Exercise objective
Looking at the data below, report how many lines contain "please", with no other words.

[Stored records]
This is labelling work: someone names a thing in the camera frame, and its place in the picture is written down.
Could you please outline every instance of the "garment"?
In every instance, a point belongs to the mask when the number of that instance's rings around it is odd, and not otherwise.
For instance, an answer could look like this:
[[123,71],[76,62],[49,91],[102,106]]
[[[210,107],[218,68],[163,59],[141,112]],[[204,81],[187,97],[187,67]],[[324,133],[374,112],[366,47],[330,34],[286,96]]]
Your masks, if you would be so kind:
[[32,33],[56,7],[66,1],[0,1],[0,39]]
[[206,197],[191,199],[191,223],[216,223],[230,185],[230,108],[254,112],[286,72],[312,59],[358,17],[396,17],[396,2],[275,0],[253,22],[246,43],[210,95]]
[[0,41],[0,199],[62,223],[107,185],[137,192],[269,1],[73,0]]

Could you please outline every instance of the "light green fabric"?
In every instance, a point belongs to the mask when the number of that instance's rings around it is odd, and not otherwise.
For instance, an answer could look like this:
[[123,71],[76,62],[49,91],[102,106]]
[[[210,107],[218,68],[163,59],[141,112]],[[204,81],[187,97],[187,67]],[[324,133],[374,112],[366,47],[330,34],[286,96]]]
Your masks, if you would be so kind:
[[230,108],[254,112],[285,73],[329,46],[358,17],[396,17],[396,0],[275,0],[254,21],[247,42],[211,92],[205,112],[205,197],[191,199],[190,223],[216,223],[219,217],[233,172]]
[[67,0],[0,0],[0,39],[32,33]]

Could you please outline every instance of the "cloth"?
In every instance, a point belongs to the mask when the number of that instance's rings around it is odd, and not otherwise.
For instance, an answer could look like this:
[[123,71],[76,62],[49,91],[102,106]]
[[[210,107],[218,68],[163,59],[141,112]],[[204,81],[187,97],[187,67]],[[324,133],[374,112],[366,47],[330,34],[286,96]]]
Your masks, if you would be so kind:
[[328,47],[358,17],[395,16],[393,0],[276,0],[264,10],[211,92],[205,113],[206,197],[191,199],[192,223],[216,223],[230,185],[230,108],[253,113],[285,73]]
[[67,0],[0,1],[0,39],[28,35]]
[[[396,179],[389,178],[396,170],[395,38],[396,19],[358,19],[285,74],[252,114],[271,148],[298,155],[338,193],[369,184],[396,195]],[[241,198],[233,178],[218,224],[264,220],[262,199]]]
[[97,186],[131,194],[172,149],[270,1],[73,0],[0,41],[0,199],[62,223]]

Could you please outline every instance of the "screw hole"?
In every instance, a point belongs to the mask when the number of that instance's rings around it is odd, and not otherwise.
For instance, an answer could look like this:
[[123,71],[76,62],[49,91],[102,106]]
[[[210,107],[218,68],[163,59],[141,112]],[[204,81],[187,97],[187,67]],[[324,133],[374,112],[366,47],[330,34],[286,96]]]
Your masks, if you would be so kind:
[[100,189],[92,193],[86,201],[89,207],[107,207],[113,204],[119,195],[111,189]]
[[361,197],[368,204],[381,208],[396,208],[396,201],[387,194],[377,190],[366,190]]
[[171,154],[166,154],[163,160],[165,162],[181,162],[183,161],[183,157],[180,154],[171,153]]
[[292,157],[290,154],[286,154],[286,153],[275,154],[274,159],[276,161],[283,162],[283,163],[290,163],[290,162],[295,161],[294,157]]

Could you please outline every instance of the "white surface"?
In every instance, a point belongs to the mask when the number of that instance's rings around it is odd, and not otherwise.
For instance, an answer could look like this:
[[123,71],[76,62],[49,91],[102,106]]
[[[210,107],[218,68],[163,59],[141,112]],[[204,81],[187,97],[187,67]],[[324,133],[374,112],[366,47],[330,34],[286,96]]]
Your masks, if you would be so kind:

Answer below
5